## YOUR ASSIGNMENT
Starting at the line that contains "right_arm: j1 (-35", copy each line through the end of the listing below. Include both ends and output nothing more.

- Opening Delimiter -

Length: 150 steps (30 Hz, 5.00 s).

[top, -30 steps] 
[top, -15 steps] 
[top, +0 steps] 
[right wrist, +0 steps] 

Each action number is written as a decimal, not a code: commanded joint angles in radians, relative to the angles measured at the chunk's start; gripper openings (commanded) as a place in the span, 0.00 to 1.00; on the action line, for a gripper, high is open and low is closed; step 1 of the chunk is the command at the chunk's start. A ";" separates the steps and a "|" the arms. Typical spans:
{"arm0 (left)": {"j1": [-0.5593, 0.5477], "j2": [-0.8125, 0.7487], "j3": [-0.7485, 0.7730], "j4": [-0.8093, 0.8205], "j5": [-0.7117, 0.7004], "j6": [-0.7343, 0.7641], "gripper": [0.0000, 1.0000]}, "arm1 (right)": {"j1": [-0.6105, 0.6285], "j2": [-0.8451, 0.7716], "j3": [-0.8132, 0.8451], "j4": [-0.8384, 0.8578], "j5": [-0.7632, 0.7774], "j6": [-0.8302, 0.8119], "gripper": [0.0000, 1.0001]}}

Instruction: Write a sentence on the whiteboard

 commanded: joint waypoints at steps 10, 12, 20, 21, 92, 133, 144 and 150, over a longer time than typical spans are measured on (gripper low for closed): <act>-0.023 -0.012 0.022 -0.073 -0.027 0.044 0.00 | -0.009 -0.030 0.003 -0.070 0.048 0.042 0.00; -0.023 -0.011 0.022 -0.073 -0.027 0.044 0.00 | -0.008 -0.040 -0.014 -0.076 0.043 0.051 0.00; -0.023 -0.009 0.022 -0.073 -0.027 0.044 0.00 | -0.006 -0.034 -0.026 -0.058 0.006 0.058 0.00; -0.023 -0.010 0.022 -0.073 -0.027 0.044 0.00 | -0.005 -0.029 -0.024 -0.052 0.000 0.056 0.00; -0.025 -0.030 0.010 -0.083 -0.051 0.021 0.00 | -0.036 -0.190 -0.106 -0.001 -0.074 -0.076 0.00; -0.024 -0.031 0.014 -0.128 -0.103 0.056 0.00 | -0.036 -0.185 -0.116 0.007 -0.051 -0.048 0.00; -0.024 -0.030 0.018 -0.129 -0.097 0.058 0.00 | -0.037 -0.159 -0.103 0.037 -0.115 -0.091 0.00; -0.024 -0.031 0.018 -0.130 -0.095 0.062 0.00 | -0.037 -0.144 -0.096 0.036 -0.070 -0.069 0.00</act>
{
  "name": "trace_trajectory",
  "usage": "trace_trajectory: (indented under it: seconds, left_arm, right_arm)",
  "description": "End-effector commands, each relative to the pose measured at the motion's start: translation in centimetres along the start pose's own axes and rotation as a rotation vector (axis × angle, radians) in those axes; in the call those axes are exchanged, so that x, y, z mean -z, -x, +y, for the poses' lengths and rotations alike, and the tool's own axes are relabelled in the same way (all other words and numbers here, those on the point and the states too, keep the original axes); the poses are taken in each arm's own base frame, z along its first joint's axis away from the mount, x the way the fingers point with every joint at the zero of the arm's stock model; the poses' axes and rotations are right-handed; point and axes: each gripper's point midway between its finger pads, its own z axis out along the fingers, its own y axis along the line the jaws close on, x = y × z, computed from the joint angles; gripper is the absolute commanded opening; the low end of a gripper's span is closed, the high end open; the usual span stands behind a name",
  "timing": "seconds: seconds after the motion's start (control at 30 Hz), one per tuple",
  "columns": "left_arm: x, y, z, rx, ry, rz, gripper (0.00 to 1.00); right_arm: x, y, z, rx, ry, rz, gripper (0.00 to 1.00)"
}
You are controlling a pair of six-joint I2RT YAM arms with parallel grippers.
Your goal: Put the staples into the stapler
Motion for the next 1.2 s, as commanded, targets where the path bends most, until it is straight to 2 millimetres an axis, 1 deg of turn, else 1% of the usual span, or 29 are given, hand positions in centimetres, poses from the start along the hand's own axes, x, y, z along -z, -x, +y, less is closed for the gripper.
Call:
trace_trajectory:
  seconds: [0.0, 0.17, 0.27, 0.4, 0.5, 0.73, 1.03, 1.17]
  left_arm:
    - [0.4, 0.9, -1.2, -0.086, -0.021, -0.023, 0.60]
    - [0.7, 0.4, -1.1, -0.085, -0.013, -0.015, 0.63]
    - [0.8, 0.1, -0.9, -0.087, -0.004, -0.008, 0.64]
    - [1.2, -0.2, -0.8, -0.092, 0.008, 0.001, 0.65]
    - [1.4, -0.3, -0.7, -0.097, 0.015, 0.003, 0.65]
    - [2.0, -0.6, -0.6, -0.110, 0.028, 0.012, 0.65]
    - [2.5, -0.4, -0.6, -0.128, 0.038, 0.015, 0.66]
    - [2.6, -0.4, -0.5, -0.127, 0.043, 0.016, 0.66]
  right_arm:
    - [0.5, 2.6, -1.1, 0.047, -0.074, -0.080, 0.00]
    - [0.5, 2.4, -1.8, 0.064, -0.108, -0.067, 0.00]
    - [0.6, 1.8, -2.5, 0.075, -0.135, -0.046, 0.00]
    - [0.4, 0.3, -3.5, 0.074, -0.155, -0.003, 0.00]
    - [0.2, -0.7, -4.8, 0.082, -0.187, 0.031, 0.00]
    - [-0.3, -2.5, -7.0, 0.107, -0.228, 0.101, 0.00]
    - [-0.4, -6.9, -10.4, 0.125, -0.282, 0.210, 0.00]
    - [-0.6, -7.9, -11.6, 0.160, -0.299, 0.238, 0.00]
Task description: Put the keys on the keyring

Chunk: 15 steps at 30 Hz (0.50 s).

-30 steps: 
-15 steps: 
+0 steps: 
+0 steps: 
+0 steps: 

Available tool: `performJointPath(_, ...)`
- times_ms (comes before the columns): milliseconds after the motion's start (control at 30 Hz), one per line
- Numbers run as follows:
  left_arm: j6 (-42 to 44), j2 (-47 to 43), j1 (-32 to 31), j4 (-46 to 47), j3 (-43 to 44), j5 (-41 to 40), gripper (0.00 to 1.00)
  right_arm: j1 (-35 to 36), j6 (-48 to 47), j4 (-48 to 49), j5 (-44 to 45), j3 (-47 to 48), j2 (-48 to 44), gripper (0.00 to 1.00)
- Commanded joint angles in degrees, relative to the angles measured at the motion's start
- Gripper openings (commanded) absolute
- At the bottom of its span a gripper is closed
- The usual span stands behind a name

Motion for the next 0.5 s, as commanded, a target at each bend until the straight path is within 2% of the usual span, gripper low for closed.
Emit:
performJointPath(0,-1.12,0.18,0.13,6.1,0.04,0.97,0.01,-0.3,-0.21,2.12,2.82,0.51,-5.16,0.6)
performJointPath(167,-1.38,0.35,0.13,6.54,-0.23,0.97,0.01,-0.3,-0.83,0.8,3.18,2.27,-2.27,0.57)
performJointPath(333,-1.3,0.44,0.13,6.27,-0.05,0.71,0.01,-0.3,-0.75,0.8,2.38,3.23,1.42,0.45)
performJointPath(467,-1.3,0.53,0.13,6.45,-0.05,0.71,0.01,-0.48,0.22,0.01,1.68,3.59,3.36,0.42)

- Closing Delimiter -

## SOLVED EXERCISE
  right_arm: j1 (-35 to 36), j6 (-48 to 47), j4 (-48 to 49), j5 (-44 to 45), j3 (-47 to 48), j2 (-48 to 44), gripper (0.00 to 1.00)
- Commanded joint angles in degrees, relative to the angles measured at the motion's start
- Gripper openings (commanded) absolute
- At the bottom of its span a gripper is closed
- The usual span stands behind a name

Motion for the next 0.5 s, as commanded, a target at each bend until the straight path is within 2% of the usual span, gripper low for closed.
Emit:
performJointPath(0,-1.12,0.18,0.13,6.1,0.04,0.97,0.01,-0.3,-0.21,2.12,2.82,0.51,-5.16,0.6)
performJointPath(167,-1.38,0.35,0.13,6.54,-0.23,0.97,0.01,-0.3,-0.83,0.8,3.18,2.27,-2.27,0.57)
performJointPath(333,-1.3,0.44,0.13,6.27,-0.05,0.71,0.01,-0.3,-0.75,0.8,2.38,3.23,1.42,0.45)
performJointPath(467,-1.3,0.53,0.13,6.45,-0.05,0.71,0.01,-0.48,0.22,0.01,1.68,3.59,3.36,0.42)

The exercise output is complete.